A poche ore da questo evento storico, la terza volta all’inizio del terzo millennio dell’era cristiana, abbiamo raggiunto don Giuseppe Spedicato, parroco della matrice di Monteroni, la parrocchia in cui, l’unico cardinale elettore originario della diocesi di Lecce (l’altro, il card. Salvatore De Giorgi, non entrerà in Conclave perché ha superato la soglia degli 80 anni) ha ricevuto il battesimo e gli altri sacramenti dell’iniziazione cristiana e dove è stato ordinato sacerdote dal vescovo Francesco Minerva l’8 settembre 1971.

Spesso il card. Semeraro, parlando di don Giuseppe - antica è l’amicizia che li lega - non disdegna, sorridendo, di presentarlo come il “suo” parroco.

 

Don Giuseppe, quali sentimenti attraversano il tuo cuore in questi giorni?

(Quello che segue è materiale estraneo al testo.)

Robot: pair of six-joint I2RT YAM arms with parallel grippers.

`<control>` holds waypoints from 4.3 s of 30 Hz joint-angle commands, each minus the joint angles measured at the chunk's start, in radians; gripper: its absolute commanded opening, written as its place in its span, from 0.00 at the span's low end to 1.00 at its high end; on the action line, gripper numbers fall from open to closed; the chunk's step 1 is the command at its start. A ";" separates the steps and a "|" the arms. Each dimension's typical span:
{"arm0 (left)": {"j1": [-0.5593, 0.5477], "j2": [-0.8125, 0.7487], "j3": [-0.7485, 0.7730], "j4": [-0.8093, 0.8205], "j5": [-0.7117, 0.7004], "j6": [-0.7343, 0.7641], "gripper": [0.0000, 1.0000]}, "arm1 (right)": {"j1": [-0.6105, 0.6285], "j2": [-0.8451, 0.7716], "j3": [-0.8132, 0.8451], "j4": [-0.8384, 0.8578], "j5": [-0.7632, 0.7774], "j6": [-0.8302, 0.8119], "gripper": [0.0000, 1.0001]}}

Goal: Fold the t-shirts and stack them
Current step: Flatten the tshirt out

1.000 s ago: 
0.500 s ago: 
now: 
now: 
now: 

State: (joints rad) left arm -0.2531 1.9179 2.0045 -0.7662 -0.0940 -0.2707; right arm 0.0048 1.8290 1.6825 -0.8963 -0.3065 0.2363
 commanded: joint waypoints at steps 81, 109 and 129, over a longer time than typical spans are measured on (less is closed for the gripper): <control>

Che dire. Nella vita tutto mi sarei potuto aspettare, tranne che vedere un giorno il mio amico sacerdote prima vescovo, poi cardinale e oggi vivere questa esperienza singolare: entrare da elettore nel Conclave che sceglierà il successore di Papa Francesco. Commozione e letizia perché don Marcello, come lo chiamiamo tutti a Monteroni di Lecce, da sempre è stato un amico, un punto di riferimento, un saggio maestro e una guida spirituale. La “sua” comunità parrocchiale vive in questi giorni momenti di intensa emozione perché la comunità che guido dal 2018 e dove anch’io, come lui, sono nato alla vita cristiana e al sacerdozio, è la sua casa. Qui c’è il fonte battesimale da dove tutto ha avuto inizio, dove è cresciuto, dove è nata la sua vocazione sacerdotale e dove volentieri ritorna ogni qualvolta riesce a ritagliarsi qualche giorno per gli affetti e le amicizie storiche. 

 

Un altro evento a distanza di meno di cinque anni dalla sua creazione a cardinale di Santa Romana Chiesa…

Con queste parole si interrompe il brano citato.